Task directions: Report each line of the entries below that includes "their".

Top of Records provided

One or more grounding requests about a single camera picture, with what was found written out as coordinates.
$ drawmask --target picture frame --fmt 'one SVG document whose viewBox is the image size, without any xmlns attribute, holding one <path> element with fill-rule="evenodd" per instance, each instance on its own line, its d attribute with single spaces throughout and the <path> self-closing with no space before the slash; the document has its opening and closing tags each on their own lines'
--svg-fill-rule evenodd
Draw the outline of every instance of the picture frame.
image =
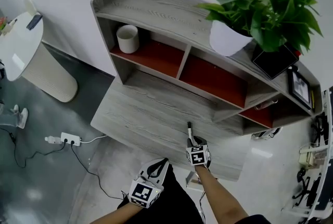
<svg viewBox="0 0 333 224">
<path fill-rule="evenodd" d="M 295 69 L 287 69 L 289 93 L 306 108 L 312 109 L 311 87 L 309 82 Z"/>
</svg>

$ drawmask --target black phone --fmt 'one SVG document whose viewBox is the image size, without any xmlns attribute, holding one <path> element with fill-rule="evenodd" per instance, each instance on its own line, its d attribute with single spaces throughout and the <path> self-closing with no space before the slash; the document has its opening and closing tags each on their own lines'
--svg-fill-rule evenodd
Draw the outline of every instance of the black phone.
<svg viewBox="0 0 333 224">
<path fill-rule="evenodd" d="M 42 17 L 43 16 L 39 14 L 34 15 L 29 24 L 27 25 L 27 29 L 32 30 L 37 25 L 37 23 L 42 19 Z"/>
</svg>

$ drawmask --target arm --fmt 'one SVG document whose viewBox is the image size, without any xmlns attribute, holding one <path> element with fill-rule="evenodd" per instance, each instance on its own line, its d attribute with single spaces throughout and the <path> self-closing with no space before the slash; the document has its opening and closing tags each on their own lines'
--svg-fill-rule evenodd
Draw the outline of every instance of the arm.
<svg viewBox="0 0 333 224">
<path fill-rule="evenodd" d="M 235 224 L 248 217 L 238 201 L 214 178 L 206 167 L 195 166 L 195 168 L 219 224 Z"/>
<path fill-rule="evenodd" d="M 128 221 L 131 217 L 139 213 L 143 208 L 132 203 L 128 203 L 123 207 L 113 211 L 91 224 L 121 224 Z"/>
</svg>

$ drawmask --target white mug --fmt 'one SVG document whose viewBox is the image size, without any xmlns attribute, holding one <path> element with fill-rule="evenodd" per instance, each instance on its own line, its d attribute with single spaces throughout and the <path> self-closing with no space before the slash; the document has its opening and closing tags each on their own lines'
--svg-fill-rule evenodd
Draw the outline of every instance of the white mug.
<svg viewBox="0 0 333 224">
<path fill-rule="evenodd" d="M 119 48 L 126 54 L 134 53 L 139 48 L 139 35 L 137 27 L 125 25 L 118 29 L 117 39 Z"/>
</svg>

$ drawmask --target table pedestal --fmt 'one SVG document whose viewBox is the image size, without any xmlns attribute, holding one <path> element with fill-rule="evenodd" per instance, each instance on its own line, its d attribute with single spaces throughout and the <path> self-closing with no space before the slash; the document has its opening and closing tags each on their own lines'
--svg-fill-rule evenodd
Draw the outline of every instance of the table pedestal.
<svg viewBox="0 0 333 224">
<path fill-rule="evenodd" d="M 76 79 L 58 63 L 43 43 L 40 43 L 22 76 L 64 103 L 71 101 L 78 91 Z"/>
</svg>

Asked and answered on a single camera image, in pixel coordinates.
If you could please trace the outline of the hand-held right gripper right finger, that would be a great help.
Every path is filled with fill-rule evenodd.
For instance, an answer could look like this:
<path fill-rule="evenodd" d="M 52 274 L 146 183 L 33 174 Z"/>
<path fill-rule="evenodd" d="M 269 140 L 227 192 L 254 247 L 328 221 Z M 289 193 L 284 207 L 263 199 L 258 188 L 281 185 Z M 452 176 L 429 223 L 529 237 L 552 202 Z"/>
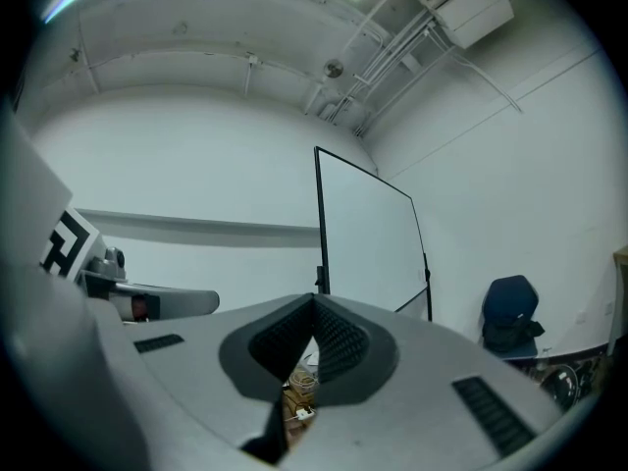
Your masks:
<path fill-rule="evenodd" d="M 554 401 L 481 346 L 434 323 L 334 296 L 321 296 L 379 325 L 395 359 L 361 364 L 330 384 L 361 390 L 387 381 L 360 403 L 317 401 L 313 425 L 288 454 L 289 471 L 486 471 L 530 469 L 542 435 L 560 419 Z"/>

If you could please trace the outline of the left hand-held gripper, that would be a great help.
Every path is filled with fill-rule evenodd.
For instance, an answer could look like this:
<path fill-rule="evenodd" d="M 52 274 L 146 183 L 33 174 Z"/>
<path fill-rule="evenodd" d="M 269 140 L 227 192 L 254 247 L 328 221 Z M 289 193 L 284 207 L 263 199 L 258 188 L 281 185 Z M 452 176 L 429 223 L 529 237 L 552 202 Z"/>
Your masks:
<path fill-rule="evenodd" d="M 220 305 L 214 290 L 128 284 L 124 252 L 106 245 L 102 234 L 71 207 L 55 226 L 39 265 L 75 283 L 87 296 L 112 303 L 124 322 L 207 315 Z"/>

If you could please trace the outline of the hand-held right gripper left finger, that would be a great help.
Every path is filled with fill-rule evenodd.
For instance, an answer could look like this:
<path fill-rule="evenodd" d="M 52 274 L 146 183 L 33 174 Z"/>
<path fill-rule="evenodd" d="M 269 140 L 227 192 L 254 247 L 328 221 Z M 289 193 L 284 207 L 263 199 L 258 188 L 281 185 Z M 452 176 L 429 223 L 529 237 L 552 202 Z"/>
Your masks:
<path fill-rule="evenodd" d="M 157 383 L 192 418 L 267 463 L 288 451 L 283 385 L 312 337 L 312 294 L 127 331 Z"/>

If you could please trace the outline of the white board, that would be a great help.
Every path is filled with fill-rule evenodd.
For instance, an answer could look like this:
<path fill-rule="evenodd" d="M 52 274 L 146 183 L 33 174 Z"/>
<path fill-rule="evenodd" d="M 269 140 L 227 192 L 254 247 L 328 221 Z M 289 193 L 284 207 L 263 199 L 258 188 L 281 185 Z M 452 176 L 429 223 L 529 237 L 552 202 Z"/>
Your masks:
<path fill-rule="evenodd" d="M 431 273 L 412 198 L 321 147 L 314 161 L 318 291 L 431 322 Z"/>

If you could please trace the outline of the black clothing bundle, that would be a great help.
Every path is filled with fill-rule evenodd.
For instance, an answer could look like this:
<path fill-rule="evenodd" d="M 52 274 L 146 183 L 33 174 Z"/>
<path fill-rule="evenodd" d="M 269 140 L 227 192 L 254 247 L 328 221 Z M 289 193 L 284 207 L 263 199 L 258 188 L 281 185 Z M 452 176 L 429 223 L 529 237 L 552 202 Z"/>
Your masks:
<path fill-rule="evenodd" d="M 521 316 L 515 320 L 486 321 L 483 346 L 501 356 L 528 357 L 538 353 L 536 338 L 545 333 L 536 321 Z"/>

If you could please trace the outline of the blue chair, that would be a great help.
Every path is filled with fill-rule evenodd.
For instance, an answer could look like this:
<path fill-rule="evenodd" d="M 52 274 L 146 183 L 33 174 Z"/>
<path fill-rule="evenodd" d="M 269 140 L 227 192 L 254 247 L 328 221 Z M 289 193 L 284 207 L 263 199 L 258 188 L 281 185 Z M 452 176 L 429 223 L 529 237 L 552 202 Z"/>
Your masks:
<path fill-rule="evenodd" d="M 490 284 L 483 301 L 482 330 L 486 321 L 515 320 L 521 316 L 536 321 L 538 305 L 539 296 L 526 277 L 516 275 L 496 279 Z M 538 355 L 537 353 L 528 357 L 508 357 L 492 353 L 509 361 L 530 360 Z"/>

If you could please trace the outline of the black helmet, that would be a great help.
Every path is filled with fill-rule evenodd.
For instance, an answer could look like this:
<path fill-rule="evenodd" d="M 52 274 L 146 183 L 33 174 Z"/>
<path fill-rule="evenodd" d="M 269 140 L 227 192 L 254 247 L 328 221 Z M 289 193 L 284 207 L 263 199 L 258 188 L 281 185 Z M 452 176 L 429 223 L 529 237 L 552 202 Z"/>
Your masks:
<path fill-rule="evenodd" d="M 557 365 L 541 381 L 541 388 L 566 412 L 593 390 L 593 363 Z"/>

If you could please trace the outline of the white ceiling pipes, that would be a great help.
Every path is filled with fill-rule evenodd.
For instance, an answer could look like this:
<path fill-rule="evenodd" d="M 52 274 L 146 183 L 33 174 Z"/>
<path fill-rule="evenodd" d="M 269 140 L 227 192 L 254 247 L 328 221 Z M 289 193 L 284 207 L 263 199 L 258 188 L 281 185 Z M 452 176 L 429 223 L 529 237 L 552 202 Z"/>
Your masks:
<path fill-rule="evenodd" d="M 399 64 L 404 63 L 412 55 L 412 51 L 426 40 L 431 40 L 435 44 L 441 51 L 442 58 L 453 50 L 463 50 L 447 38 L 442 27 L 423 6 L 423 10 L 368 62 L 364 72 L 353 76 L 353 84 L 348 92 L 341 96 L 340 101 L 323 110 L 326 120 L 334 122 L 339 113 L 352 104 L 358 103 L 365 107 L 368 99 L 385 83 L 391 72 Z"/>

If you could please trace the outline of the white air conditioner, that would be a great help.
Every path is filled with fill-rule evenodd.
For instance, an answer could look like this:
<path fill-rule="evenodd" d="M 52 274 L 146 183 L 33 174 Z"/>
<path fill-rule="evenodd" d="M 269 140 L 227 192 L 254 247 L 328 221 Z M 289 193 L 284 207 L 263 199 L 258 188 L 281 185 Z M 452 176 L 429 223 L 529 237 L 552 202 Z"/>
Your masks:
<path fill-rule="evenodd" d="M 510 0 L 418 0 L 447 38 L 467 49 L 514 18 Z"/>

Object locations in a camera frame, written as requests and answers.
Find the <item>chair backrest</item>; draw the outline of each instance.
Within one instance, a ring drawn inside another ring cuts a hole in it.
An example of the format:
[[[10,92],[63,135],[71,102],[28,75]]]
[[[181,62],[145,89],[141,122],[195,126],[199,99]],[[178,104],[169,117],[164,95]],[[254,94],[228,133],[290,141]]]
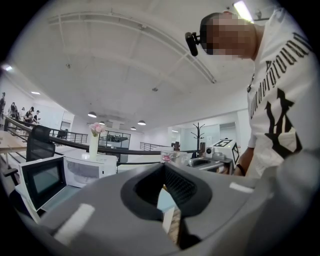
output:
[[[27,140],[26,161],[51,158],[55,155],[56,146],[50,141],[51,129],[42,125],[33,127]]]

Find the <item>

Bottom of Records provided

Output of the task:
$ drawmask --target picture frame --fmt 'one SVG document whose viewBox is the image size, without any xmlns attribute, holding one <path> element with fill-rule="evenodd" per instance, each instance on its own line, its d attribute with single spaces throughout and the <path> self-closing with no space before the slash; the document has its opening and closing tags each on their own lines'
$ drawmask --target black phone --fmt 'one SVG document whose viewBox is the image size, without any xmlns attribute, holding one <path> element with fill-rule="evenodd" per instance, each instance on its own line, its d attribute with single spaces throughout and the <path> self-closing with no space before the slash; the document has its opening and closing tags each on their own lines'
$ drawmask --target arm --fmt 'one SVG document whose viewBox is the image size, without any xmlns attribute, holding one <path> element with fill-rule="evenodd" per instance, each instance on its own line, its d attribute with single spaces throughout and the <path> self-closing with no space before the slash; the document has its opening and closing tags each on their own lines'
$ drawmask --target white mug --fmt 'one SVG document whose viewBox is the image size, without any xmlns attribute, holding one <path> element with fill-rule="evenodd" per instance, each instance on its own line, its d attribute with single spaces throughout and the <path> self-closing with no space before the slash; the document has its opening and closing tags each on their own lines'
$ drawmask --target table pedestal --fmt 'one SVG document whose viewBox is the image size, without any xmlns attribute, holding one <path> element with fill-rule="evenodd" per instance, each instance on its own line, its d attribute with single spaces throughout and the <path> self-closing with no space before the slash; the document has its opening and closing tags each on their own lines'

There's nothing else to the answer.